Dokter Sakti hanya terdiam. Ia tak mau berdebat hal yang bukan bidangya dengan pasiennya itu. Karena percuma juga, buat apa. Semua sudah sesuai takarannya. Selepas itu, ia melihat jam dinding di ruangannya yang ternyata sudah pukul 21.05. Lima menit telat dari jam tutup hanya karena pasien terakhir yang membuatnya terus geleng-geleng kepala. Ia lalu membereskan barang-barangnya. Memasukkan beberapa arsip di dalam laci. Selagi itu, datanglah Diana.
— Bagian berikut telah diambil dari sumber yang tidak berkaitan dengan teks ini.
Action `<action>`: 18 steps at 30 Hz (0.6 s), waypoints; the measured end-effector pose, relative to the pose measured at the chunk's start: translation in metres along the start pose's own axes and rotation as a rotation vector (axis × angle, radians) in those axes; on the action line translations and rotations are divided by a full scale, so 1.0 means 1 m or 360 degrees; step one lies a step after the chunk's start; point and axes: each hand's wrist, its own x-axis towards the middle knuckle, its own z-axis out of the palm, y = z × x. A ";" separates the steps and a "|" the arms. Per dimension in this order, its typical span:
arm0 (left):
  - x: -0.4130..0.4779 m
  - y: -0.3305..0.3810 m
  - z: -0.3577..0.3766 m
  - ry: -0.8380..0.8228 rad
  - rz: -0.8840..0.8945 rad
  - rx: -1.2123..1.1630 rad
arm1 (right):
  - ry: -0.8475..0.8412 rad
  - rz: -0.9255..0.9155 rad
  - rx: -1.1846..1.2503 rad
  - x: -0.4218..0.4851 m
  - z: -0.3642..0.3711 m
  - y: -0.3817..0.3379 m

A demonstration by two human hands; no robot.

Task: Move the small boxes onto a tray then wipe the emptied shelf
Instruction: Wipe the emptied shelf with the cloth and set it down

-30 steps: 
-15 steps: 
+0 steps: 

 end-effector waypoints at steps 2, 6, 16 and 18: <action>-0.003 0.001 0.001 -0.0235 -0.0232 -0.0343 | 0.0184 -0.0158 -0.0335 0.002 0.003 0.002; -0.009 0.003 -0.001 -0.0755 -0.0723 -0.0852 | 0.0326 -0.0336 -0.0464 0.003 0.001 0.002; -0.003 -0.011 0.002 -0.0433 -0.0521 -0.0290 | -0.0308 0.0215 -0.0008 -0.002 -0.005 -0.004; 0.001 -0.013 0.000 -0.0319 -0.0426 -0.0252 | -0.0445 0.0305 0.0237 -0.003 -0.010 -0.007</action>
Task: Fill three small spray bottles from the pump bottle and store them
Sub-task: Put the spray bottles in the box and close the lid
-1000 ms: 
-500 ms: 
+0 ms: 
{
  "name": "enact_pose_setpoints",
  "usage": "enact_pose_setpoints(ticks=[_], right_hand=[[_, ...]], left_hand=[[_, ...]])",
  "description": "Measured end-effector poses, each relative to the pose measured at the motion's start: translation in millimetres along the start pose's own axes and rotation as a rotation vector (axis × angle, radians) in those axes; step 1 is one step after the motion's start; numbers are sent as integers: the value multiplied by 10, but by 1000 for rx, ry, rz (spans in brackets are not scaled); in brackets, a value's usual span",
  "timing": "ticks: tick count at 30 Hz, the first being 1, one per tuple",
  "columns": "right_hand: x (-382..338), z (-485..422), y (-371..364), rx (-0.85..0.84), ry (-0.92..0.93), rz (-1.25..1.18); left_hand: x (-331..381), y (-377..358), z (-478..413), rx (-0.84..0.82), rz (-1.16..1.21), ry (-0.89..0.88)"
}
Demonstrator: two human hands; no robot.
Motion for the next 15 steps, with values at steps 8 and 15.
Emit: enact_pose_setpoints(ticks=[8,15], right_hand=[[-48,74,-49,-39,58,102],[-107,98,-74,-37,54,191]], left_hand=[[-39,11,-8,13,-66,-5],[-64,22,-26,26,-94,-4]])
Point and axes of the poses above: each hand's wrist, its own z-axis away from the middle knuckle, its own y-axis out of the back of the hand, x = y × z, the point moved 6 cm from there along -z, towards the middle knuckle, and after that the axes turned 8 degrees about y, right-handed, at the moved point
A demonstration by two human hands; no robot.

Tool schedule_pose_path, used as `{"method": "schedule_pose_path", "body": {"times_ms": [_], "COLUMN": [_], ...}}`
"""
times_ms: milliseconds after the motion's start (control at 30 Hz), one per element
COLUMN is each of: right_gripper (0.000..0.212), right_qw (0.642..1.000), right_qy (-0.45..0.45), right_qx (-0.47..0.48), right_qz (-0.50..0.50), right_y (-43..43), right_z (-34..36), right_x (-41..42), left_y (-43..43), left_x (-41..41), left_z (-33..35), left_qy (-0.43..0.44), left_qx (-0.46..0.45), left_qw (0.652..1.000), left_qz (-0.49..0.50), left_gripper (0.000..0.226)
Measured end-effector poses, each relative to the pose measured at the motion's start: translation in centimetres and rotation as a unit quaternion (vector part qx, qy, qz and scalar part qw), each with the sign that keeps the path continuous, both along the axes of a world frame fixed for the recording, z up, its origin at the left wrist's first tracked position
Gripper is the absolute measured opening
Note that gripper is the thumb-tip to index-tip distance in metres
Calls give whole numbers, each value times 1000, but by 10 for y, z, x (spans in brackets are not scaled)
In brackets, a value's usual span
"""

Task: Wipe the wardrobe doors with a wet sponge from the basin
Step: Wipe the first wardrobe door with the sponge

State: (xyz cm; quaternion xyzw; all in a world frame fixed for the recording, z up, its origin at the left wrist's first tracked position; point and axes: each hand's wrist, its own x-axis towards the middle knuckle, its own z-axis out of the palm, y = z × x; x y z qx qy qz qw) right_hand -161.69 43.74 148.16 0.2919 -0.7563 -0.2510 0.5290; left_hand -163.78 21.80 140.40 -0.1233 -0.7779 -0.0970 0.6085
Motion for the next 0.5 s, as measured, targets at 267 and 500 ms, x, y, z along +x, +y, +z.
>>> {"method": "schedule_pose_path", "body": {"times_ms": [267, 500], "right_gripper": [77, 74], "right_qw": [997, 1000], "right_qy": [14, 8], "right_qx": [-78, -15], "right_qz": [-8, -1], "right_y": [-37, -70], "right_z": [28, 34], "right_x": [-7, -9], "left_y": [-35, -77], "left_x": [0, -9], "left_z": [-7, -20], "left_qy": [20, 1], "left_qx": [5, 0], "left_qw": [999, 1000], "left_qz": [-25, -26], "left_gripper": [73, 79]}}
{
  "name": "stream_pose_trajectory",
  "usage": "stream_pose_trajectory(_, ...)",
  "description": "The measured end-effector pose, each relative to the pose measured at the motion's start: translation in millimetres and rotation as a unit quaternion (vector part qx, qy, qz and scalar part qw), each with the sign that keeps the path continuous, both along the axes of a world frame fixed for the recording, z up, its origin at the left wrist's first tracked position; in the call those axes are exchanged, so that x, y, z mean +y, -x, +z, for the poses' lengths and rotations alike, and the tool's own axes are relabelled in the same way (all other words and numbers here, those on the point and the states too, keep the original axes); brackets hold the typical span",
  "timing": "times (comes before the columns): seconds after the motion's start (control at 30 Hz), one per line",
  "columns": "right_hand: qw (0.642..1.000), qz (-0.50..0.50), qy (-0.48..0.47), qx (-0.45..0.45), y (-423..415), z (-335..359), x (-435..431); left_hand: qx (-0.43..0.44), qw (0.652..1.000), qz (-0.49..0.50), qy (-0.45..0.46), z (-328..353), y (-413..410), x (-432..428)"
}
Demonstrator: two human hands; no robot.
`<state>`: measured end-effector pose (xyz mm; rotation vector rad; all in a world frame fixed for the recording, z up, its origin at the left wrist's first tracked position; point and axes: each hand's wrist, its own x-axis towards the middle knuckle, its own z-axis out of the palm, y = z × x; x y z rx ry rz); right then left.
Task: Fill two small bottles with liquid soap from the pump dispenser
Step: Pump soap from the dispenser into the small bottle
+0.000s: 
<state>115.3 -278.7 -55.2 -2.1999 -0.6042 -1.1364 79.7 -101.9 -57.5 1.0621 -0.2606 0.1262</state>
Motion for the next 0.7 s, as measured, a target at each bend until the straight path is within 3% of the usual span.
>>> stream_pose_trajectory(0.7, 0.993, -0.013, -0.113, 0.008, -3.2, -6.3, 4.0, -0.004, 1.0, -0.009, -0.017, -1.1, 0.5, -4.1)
"Tiba-tiba ngeloyor aja tuh, Dok, tanpa permisi," ujar Diana memulai pembicaraan tentang pasien terakhir.
"Biarkan saja," kata dokter Sakti yang tampak lelah kemudian menutup laci begitu arsip terakhir dimasukkan, "Saya hanya agak heran hari ini kok bisa ada 2 pasien dengan keluhan tidak wajar?"
"Iya, Dok. Saya juga," kata Diana mengiyakan.
"Ya, saya kan cuma dokter umum. Bukan dokter spesialis atau ustad yang bisa menenangkan jiwa orang-orang yang resah. Kamu tahu, kan?" Kata dokter Sakti yang masih tidak habis pikir serta kesal" Dibilang tadi saya Google. Aneh!" Diana hanya diam melihat kekesalan atasannya.
Setelah ruangan praktek rapi, mereka berdua kemudian keluar. Ruangan yang tadi terang kini sudah gelap karena lampu sudah dimatikan kecuali di bagian luar. Meja sudah dirapikan, begitu juga bangku-bangku. komputer sudah dimatikan. Pintu sudah ditutup dan dikunci. Tanda klinik sudah tutup. Diana yang sudah mengerjakan semua itu sebelumnya pamit pulang ke dokter Sakti. Ia cuma berkata hati-hati di jalan. Cukup semua untuk hari ini. Besok semua dimulai lagi.